> Henry Bauchau et ses « Tentatives de louange »

Henry Bauchau et ses « Tentatives de louange »

Par | 2018-05-27T21:44:30+00:00 25 mai 2013|Catégories : Critiques|

     Henry Bauchau n’est pas seule­ment l’auteur magni­fique de L’enfant bleu ou du Boulevard péri­phé­rique, deux livres qui l’ont fait connaître du grand public. Grand prix de la Société des gens de lettres pour l’ensemble de son œuvre, c’est aus­si un immense poète dont le recueil Géologie obtint, en 1958, le prix Max-Jacob.

      Peu de temps avant sa dis­pa­ri­tion, il a publié un mince recueil regrou­pant des poèmes écrits entre 2009 et 2011. Le poète avait alors 98 ans et nous pro­po­sait – à l’âge où l’on cultive plu­tôt l’amertume et les regrets – des Tentatives de louange (titre de son recueil).

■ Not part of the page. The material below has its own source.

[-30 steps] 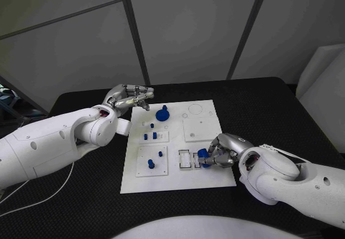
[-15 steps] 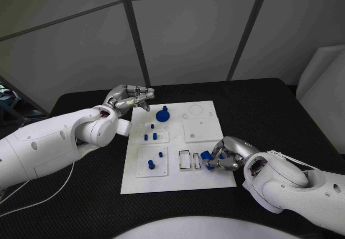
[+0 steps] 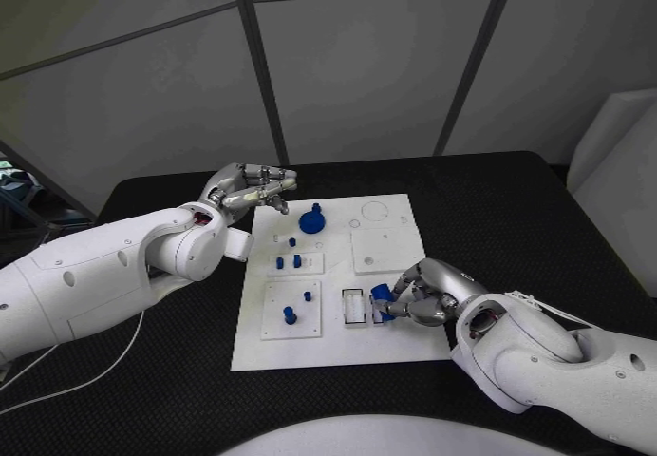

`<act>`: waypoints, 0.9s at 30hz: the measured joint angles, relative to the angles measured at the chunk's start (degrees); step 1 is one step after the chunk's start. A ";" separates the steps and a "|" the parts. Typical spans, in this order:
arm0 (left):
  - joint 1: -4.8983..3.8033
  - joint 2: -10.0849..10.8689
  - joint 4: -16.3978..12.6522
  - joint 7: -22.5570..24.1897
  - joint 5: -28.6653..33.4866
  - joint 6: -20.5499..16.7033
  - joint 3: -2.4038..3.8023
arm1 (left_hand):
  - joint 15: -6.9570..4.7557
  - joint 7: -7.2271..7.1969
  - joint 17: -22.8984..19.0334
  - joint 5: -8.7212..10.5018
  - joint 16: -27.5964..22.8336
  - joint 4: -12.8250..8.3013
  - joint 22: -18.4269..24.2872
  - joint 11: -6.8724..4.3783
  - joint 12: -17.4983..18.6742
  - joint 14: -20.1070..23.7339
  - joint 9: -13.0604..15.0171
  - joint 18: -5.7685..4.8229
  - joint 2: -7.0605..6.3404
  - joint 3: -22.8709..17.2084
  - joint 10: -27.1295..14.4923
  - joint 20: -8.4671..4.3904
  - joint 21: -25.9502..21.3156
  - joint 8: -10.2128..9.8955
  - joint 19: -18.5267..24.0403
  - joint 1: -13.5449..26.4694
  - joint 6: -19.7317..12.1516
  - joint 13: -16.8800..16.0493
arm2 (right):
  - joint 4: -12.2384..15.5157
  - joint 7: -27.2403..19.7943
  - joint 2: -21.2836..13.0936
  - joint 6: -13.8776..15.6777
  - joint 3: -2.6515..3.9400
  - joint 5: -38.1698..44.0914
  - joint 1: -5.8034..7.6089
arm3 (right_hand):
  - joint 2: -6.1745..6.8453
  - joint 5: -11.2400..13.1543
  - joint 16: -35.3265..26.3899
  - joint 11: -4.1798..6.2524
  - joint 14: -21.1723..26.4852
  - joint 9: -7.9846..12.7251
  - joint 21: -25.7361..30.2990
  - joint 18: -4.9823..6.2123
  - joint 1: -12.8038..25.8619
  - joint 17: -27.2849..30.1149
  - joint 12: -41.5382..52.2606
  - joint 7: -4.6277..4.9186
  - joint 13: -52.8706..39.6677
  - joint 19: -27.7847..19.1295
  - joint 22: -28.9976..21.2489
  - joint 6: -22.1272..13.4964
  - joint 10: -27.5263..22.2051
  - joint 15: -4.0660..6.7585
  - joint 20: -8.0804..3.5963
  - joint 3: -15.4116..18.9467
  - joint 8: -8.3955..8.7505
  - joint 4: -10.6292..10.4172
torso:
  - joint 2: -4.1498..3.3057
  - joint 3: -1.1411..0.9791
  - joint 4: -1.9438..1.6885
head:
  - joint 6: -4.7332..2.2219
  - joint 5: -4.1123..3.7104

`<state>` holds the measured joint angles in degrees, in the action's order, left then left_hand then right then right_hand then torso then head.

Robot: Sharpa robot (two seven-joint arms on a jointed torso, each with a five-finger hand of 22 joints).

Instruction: Assemble the parts on the task board

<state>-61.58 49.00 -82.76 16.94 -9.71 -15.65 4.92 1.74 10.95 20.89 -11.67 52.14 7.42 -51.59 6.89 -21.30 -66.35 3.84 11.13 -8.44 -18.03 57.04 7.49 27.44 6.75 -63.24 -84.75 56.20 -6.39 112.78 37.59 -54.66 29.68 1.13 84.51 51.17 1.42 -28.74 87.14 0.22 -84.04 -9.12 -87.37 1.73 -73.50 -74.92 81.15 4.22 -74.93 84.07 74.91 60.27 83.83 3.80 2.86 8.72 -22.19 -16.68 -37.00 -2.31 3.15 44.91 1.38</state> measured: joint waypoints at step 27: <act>-0.01 -0.46 0.07 -0.03 0.01 0.26 0.00 | 0.00 0.00 -0.06 0.00 0.00 -0.15 0.00 0.00 -0.27 0.00 0.00 0.00 0.00 -0.15 0.00 0.00 0.00 0.00 0.00 0.00 0.00 -0.03 | -4.27 0.31 6.59 -2.57 0.11 -0.76 0.06 | -0.96 7.66 0.00 0.42 0.21 -4.67 0.00 0.01 6.90 0.01 -0.83 -1.01 0.00 -0.23 -0.01 1.18 0.00 0.20 -0.22 4.17 -1.12 -0.08 | -0.09 -0.07 0.04 | 0.35 1.22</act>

     Bien sûr, la vieillesse pèse de tout son poids. « Je suis un appren­ti de mon corps de grand âge ». Mais le matin est là où le vieil homme s’ébroue. « J’élève des bras en cadence en répé­tant ce qu’a dit Maître Eckhart : c’est chaque jour le jour de la fête /​ La fête de l’existence de Dieu ». Le poète s’extasie devant « le jar­din de mai » ou « les rosiers du monde ». Il s’adresse au tuli­pier de Virginie : « Tu portes tes branches, comme la dame de la Belle-Verrière porte son nou­veau-né ».

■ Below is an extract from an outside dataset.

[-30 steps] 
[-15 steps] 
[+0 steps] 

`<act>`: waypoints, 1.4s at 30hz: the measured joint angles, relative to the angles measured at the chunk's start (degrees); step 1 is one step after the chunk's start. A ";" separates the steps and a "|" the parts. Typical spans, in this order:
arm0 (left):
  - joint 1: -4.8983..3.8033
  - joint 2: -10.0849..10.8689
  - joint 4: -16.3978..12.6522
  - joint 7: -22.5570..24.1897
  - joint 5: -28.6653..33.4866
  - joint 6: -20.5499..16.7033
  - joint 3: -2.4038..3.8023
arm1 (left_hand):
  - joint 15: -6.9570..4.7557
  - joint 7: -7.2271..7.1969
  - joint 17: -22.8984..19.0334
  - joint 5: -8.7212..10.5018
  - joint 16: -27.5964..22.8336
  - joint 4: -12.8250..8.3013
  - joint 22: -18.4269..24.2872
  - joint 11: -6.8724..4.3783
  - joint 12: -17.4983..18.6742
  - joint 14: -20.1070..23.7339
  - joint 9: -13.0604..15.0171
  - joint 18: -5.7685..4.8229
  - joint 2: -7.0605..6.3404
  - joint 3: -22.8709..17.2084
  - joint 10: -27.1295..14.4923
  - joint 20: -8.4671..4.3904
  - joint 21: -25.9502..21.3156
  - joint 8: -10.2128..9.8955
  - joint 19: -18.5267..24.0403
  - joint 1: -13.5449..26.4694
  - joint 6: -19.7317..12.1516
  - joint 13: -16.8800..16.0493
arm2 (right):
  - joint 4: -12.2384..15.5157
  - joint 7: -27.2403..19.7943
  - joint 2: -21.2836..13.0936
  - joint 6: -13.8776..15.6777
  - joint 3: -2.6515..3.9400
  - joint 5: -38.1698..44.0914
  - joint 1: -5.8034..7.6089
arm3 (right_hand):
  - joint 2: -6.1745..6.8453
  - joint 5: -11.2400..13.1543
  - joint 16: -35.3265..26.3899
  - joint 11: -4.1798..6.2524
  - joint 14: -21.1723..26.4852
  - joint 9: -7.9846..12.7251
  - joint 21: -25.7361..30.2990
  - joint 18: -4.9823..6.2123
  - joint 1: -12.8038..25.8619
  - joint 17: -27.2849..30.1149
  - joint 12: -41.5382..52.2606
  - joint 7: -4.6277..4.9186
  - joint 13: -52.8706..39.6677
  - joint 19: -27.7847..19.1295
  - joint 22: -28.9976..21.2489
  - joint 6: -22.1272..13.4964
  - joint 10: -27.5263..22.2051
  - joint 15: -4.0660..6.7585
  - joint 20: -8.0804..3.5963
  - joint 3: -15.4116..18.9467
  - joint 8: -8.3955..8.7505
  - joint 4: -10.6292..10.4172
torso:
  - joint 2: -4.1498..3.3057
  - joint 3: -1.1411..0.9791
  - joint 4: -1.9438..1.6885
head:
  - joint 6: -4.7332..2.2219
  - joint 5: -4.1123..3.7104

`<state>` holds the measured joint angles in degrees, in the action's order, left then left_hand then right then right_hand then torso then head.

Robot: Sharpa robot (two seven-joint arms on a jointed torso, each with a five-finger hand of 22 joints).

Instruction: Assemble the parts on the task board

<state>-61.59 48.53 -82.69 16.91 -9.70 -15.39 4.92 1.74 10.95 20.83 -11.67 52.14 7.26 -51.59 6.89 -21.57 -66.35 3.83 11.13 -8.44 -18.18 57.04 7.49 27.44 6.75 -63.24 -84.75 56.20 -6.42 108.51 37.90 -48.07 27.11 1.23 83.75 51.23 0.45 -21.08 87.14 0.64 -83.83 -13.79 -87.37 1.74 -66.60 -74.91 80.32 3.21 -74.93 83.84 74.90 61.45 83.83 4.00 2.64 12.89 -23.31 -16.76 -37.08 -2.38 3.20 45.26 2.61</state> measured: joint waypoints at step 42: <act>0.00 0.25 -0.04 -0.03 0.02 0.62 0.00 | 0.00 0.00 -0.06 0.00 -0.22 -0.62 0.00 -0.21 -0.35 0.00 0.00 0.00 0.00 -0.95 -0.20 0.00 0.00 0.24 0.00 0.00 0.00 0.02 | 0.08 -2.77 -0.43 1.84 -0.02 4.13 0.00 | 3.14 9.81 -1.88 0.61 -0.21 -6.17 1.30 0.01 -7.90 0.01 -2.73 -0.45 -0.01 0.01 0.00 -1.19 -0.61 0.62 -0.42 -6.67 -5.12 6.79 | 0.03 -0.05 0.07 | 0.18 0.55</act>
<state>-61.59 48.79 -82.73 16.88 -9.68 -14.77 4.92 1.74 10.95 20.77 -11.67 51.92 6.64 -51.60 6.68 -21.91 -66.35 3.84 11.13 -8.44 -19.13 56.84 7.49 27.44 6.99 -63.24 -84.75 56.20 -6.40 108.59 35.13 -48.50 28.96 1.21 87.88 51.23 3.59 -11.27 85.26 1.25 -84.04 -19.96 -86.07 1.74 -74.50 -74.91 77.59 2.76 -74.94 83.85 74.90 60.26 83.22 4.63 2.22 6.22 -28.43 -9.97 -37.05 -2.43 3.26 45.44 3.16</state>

         Condamnant l’excès et les « façades flé­tries de gloire » des châ­teaux pré­ten­tieux, il loue la sim­pli­ci­té de l’abbaye du Thoronet (comme l’a fait, aus­si, Philippe Jaccottet). « L’art néces­saire est là, rien de trop, rien ne manque /​ Simplicité de blé, tra­vail, prière et calme     /​ Nous pou­vons deve­nir, deve­nir tou­jours plus /​ archi­tectes dis­crets, mai­sons de la louange »

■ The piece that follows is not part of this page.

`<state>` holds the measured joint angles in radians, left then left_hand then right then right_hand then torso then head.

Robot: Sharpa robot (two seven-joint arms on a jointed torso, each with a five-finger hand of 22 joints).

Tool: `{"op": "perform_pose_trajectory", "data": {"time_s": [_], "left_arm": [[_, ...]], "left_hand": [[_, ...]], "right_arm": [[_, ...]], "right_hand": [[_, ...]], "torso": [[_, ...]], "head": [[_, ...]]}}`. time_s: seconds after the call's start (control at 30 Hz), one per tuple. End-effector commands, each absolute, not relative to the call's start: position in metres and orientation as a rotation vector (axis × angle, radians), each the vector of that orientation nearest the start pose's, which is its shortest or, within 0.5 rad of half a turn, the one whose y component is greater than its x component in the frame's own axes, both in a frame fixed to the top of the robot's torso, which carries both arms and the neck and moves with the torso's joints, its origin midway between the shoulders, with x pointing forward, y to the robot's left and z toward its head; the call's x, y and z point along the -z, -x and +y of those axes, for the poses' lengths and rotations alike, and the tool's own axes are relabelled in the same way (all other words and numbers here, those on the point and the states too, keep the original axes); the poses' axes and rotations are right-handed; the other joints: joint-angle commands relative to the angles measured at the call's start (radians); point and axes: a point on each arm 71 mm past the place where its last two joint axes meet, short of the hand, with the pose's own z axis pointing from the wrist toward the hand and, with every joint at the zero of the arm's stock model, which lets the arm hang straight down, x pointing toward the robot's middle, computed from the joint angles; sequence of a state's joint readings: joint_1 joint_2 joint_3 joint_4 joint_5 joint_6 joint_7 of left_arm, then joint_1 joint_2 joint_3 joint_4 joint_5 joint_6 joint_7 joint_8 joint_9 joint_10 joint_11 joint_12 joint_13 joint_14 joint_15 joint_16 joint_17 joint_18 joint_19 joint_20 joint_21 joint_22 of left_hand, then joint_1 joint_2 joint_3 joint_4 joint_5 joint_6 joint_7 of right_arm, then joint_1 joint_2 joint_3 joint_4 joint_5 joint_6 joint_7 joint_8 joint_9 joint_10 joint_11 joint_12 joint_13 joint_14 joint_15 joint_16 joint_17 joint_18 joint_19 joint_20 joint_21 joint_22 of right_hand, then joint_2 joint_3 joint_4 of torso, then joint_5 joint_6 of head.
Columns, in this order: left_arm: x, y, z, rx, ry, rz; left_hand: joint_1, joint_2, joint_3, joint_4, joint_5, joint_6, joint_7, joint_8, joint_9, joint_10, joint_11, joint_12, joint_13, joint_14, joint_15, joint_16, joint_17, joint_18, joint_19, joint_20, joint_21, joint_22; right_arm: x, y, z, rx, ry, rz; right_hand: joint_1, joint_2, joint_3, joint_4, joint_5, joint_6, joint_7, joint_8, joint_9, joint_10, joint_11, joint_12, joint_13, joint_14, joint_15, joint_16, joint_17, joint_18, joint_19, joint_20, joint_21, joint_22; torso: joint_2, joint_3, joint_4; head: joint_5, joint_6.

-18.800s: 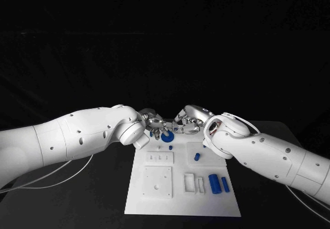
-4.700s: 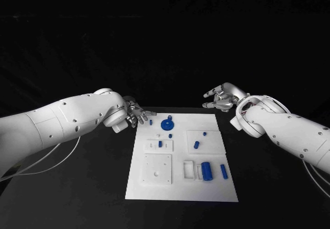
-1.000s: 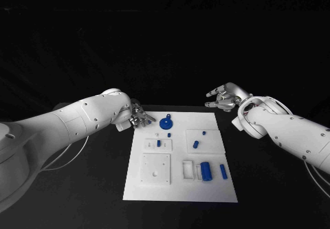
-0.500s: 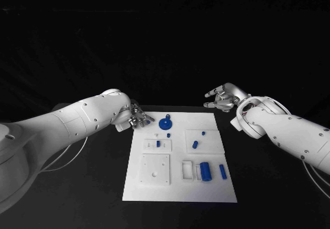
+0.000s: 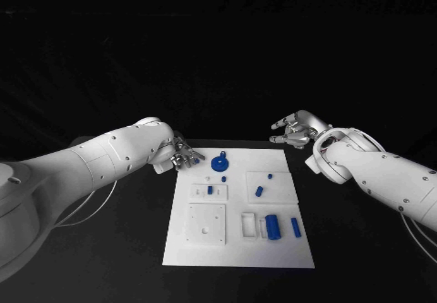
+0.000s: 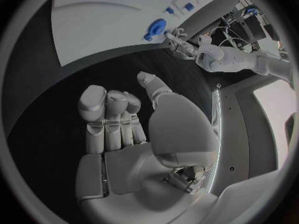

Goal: Assemble the parts on the task board

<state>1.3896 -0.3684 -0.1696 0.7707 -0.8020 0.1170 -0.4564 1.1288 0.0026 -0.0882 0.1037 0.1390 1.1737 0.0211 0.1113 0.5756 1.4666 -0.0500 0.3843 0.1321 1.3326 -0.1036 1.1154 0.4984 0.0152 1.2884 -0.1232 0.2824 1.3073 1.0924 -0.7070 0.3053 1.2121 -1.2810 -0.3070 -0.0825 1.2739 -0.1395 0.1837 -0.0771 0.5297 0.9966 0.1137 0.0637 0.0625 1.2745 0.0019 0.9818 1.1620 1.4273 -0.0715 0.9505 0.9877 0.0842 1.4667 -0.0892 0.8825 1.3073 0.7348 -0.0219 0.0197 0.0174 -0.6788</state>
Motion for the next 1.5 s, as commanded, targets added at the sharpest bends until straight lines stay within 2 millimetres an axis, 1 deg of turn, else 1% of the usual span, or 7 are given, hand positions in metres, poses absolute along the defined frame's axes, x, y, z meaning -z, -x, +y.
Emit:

     À l’écoute des rumeurs du monde, il dit sa com­pas­sion pour le Japon des catas­trophes nucléaires. « En ces pre­miers jours de prin­temps, je pense à toi, pays de grande souf­france /​ Japon des ceri­siers en fleurs et des jar­dins de pierres qui parlent en silence ».

         Mais le pas­sé, inlas­sa­ble­ment, refait sur­face au fil des poèmes. Pour dire ce que la vie avait de bon : « Le sou­ve­nir du ski, des bains d’autrefois, dans ta verte Wallonie défeuillée par l’hiver ». Assistant au soleil levant sur « le jar­din de neige », il exalte cette fois « les jeux éblouis » et « les rêves de l’enfance ». Il chante la « nais­sance émer­veillée du blanc dans les ténèbres ». Ah ! Les nuits de Noël où l’on pou­vait « vivre en flo­con de neige ».

     Les poèmes de Henry Bauchau ont cette légè­re­té-là. Celle de la neige.